Étonnante dynastie d’ébénistes grenoblois, les Hache ont produit pendant plus d’un siècle des meubles remarquables dont le travail de marqueterie est sidérant. Grâce à deux approches aussi stimulantes que complémentaires, le Musée dauphinois et la Fondation Glénat proposent de (re)découvrir ces artisans d’exception.
/ Par Benjamin Bardinet
De prime abord, pour le commun des mortels, une expo de mobilier du XVIIIe siècle, ce n’est pas forcément hyper sexy… Mais si on l’accompagne d’une scénographie sobre et élégante, qu’on y distille un zeste de pédagogie et qu’on y invite le design contemporain, alors on obtient une exposition dans laquelle il vaut le coup d’aller faire un tour, même si on n’est pas un aficionado des arts décoratifs.

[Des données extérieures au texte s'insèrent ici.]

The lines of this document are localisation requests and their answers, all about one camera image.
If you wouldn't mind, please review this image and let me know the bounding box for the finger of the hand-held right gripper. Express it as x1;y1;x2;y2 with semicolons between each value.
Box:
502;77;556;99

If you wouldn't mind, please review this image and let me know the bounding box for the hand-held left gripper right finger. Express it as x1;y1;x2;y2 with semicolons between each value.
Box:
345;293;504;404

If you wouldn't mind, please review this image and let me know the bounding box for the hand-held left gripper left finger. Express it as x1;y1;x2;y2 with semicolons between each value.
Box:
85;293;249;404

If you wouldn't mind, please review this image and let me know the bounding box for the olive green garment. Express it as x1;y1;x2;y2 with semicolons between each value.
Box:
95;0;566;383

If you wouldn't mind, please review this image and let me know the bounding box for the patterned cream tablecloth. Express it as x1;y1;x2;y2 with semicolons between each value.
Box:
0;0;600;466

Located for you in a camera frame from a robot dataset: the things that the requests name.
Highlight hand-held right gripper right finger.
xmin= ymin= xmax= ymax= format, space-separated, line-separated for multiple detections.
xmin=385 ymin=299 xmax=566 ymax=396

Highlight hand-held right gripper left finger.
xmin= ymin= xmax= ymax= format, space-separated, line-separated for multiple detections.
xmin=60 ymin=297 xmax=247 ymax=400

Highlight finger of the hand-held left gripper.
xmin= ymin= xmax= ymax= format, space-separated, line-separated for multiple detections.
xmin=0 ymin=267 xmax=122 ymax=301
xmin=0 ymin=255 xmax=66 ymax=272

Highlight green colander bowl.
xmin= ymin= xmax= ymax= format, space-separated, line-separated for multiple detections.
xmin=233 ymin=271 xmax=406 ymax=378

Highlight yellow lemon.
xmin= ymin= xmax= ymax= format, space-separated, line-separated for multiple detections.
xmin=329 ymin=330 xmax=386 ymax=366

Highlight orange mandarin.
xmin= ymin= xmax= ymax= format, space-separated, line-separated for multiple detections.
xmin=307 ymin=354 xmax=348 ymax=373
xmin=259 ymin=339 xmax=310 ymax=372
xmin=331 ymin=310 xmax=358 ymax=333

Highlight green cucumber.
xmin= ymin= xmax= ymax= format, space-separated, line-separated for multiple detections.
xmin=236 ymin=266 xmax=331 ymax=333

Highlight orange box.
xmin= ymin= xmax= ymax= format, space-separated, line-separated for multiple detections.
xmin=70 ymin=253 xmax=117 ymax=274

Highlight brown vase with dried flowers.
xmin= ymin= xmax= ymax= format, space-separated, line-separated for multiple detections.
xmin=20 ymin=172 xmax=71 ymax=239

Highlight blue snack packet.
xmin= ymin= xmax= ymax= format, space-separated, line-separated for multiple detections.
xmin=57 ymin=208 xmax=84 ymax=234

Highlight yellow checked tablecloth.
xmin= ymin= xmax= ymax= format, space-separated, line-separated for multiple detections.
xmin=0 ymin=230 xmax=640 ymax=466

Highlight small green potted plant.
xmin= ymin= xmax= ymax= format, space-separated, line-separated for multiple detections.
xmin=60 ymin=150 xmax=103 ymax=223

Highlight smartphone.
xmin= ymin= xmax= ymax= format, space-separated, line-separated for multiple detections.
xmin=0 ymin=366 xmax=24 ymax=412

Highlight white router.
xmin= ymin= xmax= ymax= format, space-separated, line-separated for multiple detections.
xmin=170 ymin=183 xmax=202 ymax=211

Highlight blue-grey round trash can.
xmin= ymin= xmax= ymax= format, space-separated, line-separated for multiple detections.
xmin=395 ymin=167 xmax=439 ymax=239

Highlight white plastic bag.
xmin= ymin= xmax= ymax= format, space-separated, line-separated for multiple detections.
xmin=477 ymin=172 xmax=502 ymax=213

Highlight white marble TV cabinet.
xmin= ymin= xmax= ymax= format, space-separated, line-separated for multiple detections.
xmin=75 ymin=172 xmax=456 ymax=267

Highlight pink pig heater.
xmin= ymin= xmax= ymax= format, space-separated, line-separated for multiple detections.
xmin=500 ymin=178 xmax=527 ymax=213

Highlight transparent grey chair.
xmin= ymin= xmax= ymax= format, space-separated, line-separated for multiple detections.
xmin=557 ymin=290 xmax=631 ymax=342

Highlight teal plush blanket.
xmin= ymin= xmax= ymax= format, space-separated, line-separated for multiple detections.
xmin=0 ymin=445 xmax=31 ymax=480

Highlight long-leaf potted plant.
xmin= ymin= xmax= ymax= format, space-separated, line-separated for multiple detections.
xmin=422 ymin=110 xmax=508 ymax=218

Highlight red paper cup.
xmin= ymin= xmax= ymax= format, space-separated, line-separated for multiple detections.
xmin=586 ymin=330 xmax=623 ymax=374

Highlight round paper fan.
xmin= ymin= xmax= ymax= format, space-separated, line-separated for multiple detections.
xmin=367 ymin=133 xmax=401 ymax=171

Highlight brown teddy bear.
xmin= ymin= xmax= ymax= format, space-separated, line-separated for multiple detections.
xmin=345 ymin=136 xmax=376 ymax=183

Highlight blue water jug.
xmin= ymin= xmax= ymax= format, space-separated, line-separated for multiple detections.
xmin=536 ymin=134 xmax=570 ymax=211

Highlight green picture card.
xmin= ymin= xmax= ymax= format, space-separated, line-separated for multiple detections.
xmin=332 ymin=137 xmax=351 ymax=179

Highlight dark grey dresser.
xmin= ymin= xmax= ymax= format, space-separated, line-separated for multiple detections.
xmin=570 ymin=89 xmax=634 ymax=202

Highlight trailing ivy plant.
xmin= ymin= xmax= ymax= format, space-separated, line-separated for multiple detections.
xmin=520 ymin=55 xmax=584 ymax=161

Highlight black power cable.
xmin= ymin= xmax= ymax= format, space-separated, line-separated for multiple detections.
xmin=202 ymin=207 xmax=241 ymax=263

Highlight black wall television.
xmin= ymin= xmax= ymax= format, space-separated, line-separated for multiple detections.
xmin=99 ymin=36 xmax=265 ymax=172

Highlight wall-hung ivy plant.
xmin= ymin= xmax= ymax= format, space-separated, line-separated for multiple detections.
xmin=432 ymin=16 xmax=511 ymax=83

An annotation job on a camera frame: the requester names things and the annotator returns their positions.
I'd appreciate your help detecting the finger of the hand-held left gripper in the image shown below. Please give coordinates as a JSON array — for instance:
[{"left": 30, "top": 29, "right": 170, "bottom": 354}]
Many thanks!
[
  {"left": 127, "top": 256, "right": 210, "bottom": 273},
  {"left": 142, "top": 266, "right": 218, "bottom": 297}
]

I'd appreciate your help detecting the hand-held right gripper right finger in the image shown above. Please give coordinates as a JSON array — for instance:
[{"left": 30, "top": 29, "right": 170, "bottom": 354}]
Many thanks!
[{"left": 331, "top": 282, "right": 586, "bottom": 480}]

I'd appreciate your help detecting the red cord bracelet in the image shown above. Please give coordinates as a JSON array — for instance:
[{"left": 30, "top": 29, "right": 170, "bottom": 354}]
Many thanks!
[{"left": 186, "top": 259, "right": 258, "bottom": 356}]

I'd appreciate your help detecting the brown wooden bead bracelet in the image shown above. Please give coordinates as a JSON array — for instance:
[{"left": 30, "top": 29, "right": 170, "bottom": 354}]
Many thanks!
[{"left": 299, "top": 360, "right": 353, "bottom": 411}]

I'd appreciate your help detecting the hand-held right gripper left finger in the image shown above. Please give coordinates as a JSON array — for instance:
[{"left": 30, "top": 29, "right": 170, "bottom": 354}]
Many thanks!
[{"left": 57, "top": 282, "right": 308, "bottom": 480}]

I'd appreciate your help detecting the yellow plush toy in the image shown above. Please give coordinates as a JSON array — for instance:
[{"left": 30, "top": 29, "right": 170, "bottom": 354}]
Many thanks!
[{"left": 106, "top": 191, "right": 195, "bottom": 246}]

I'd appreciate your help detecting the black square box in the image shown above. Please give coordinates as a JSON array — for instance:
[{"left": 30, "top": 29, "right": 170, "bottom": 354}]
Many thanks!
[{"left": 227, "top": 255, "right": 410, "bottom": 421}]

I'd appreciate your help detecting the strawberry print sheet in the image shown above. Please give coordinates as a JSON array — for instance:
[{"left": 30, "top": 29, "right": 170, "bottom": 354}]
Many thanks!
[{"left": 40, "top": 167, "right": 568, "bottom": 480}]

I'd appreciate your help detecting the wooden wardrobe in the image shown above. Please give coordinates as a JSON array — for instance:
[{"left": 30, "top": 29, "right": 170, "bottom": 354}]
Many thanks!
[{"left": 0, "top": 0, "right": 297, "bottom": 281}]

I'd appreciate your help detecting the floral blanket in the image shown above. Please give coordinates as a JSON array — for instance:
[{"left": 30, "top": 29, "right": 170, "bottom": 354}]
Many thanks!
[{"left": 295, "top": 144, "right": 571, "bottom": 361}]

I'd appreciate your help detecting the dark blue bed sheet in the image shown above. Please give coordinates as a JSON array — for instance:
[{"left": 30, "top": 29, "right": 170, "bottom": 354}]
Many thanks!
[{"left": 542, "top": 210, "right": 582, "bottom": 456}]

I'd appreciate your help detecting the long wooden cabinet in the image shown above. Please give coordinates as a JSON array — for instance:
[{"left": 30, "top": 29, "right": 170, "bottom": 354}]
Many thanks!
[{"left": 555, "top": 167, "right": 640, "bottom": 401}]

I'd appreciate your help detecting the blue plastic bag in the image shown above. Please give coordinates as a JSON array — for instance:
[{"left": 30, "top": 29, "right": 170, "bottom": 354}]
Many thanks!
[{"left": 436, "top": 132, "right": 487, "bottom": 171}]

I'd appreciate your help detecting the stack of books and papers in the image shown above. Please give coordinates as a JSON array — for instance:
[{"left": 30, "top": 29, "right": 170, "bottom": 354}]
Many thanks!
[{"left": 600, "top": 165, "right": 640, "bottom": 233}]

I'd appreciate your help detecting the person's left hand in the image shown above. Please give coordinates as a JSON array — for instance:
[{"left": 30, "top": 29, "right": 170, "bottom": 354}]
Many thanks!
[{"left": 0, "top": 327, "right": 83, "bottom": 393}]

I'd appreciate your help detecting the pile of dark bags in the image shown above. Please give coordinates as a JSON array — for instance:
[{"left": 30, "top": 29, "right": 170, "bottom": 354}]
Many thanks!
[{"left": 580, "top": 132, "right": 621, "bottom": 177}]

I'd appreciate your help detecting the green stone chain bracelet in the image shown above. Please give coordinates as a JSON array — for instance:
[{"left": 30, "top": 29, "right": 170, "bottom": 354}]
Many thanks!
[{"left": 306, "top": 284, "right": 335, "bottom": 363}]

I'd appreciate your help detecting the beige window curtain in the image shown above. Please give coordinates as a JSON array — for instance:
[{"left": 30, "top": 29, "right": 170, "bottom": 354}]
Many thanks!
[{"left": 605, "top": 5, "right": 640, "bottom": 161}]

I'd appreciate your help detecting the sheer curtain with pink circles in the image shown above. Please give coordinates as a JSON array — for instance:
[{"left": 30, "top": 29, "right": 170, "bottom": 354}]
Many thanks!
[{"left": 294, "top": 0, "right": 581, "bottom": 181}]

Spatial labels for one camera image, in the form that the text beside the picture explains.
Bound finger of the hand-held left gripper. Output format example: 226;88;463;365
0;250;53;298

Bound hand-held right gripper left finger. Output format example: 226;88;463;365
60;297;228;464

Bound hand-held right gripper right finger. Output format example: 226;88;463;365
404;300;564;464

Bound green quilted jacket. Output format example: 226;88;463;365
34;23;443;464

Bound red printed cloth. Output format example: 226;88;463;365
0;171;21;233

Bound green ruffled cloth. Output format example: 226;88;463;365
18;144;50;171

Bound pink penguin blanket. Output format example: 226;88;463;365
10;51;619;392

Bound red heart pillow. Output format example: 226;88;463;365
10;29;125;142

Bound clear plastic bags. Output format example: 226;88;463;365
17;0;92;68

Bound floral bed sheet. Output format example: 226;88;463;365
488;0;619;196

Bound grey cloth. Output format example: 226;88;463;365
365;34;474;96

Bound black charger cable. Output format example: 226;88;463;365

Pensée pour faire découvrir le travail remarquable de la famille Hache (trois générations d’ébénistes grenoblois qui traversent le XVIIIe siècle), l’exposition du Musée dauphinois a été initiée suite à une donation exceptionnelle faite par Catherine Jouanneau dont le père Stephan Jouanneau était un collectionneur admirateur du travail des Hache. Le parti pris de faire dialoguer leurs créations avec celles d’artisans-designers contemporains confère au parcours tout son intérêt. Les arborescences florales luxuriantes de Thomas Hache viennent se confronter aux courbes concentriques d’Anna le Corno, les motifs géométriques des cubes caractéristiques de Jean-François Hache dialoguent avec une marqueterie de motifs pixelisés créée par Benjamin Graindorge… et ainsi de suite avec les créations en impression 3D de Line & Raphaël, le travail à partir de bois de récupération de Piet Hein Eek ou la fantastique technique de marqueterie de pailles perpétuée par Lison de Caunes… Et, bonus non négligeable, une interface numérique permet de démonter un meuble Hache et de littéralement naviguer dedans. Un dispositif qui, loin d’être un gadget, apporte une plus-value remarquable.
Les Hache chez Glénat
De son côté, l’exposition de la Fondation Glénat propose un regard plus historique en s’appuyant sur sa collection. On comprend ainsi pourquoi les commodes sont inventées au début du XVIIIe, on revient sur l’étymologie du mot « armoire » et on découvre les multiples formes et usages des coffrets et du petit mobilier… Mais surtout, l’expo met l’accent sur l’évolution du style Hache au cours du siècle des Lumières : de la luxuriance florale un poil exubérante de Pierre Hache (influencé par les Italiens) aux motifs géométriques de Jean-François dont le style opte parfois pour une forme de sobriété qui apparaît à nos yeux comme assez « moderne ».
Moderne, Jean-François l’était aussi dans sa gestion des affaires : il développe une boutique attenante à son atelier et colle à l’intérieur de ses meubles des étiquettes vantant les mérites de ses créations dont il précise qu’elles sont vendues à « un juste prix ». Ironie du sort, en 1793, Jean-François, pour avoir un peu trop travaillé au service de l’aristocratie (car il fallait pouvoir se payer de telles réalisations dont la richesse ornementale se devait d’être le reflet de votre statut social) va passer quelques mois dans le couvent Sainte-Marie-d’en-Haut, alors transformé en prison, où siège désormais le Musée dauphinois qui le consacre.